We have two groups ('psychotic' and 'other disorder'); 25% of cases of disorders are expected to be psychotic and 35% of cases are expected to be able to make informed decisions about their medical treatment ie have capacity. Given 10% more of the other disorders are expected to have capacity how many people with a disorder do we need to sample to have 80% power and a one-tailed type I error rate of 5%?

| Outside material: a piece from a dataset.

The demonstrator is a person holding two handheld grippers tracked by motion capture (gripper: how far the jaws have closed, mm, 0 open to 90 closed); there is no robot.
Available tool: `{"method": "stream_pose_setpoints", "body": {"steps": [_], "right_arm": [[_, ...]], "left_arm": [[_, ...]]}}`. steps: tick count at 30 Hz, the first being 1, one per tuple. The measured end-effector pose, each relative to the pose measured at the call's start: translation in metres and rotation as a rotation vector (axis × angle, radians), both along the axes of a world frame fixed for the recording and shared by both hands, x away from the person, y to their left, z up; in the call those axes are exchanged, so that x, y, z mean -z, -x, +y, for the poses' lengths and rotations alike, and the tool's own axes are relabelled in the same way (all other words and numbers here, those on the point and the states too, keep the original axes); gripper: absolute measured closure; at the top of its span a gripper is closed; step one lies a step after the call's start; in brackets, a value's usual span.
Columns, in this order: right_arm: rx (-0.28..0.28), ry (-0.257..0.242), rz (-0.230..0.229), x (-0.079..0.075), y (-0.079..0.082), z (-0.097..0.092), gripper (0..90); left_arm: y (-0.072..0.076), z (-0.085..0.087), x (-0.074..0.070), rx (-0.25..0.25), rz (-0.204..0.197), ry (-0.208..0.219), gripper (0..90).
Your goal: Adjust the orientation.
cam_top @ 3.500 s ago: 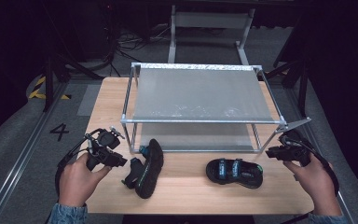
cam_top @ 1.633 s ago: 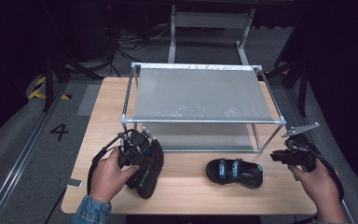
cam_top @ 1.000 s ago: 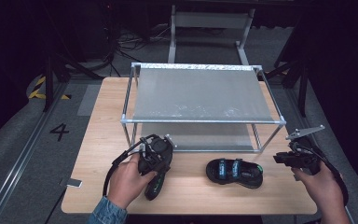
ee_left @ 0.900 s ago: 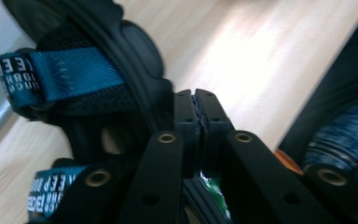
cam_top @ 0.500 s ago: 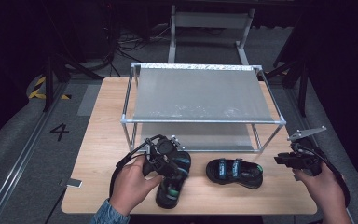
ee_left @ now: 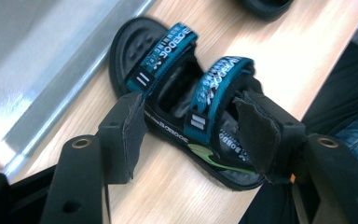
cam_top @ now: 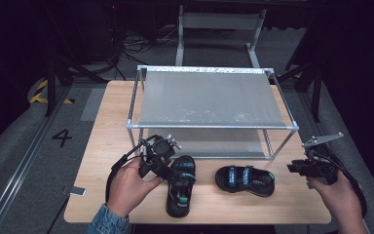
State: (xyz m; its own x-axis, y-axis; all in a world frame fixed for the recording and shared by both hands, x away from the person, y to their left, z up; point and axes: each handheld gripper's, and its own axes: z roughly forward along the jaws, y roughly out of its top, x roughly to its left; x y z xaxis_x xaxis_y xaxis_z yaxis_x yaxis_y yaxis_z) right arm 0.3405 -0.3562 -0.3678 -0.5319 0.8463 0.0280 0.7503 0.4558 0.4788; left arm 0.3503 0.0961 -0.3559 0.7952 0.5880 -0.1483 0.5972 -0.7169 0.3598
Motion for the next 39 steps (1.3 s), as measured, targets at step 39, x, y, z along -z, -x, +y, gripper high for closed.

If 25% of people with disorders are psychotic that means there are three times as many people with disorders other than psychosis than have psychosis. Ratio other disorders:psychosis = 3.

If a total of 35% have capacity and 10% more of the other disorders have capacity then for p1, the probability of a psychotic case having capacity it follows

0.35 = 0.25 p1 + 0.75 (p1 + 0.1) so p1 = 0.275, p2 = 0.275 + 0.1 = 0.375.

We can input into the power calculator for comparing two independent proportions

p1 = 0.275, p2 = 0.375, ratio (group 2: group1) = 3, power = 0.80, type I error (two-tailed) = 0.1 giving 771 cases required.

Capacity

No Capacity

Psychotic

0.275

0.725

Other disorders

0.375

0.625

becomes the contingency table (with probabilities summing to 1 and apriori marginals) below upon multiplying the top row by 0.25 and the bottom row by 0.75 which gives P(Psychotic) = 0.25 = 1 - P(Having a disorder other than Psychosis) and P(capacity) = 0.35 = 1 - P(no capacity)

Capacity

No Capacity

Psychotic

0.0688

0.1812

Other disorders

0.2813

0.4688

so for example 0.0688/(0.0688+0.1812) = 0.25 of psychotics have capacity and 0.2813/(0.2813+0.4688) = 0.375 of those with another disorder have capacity.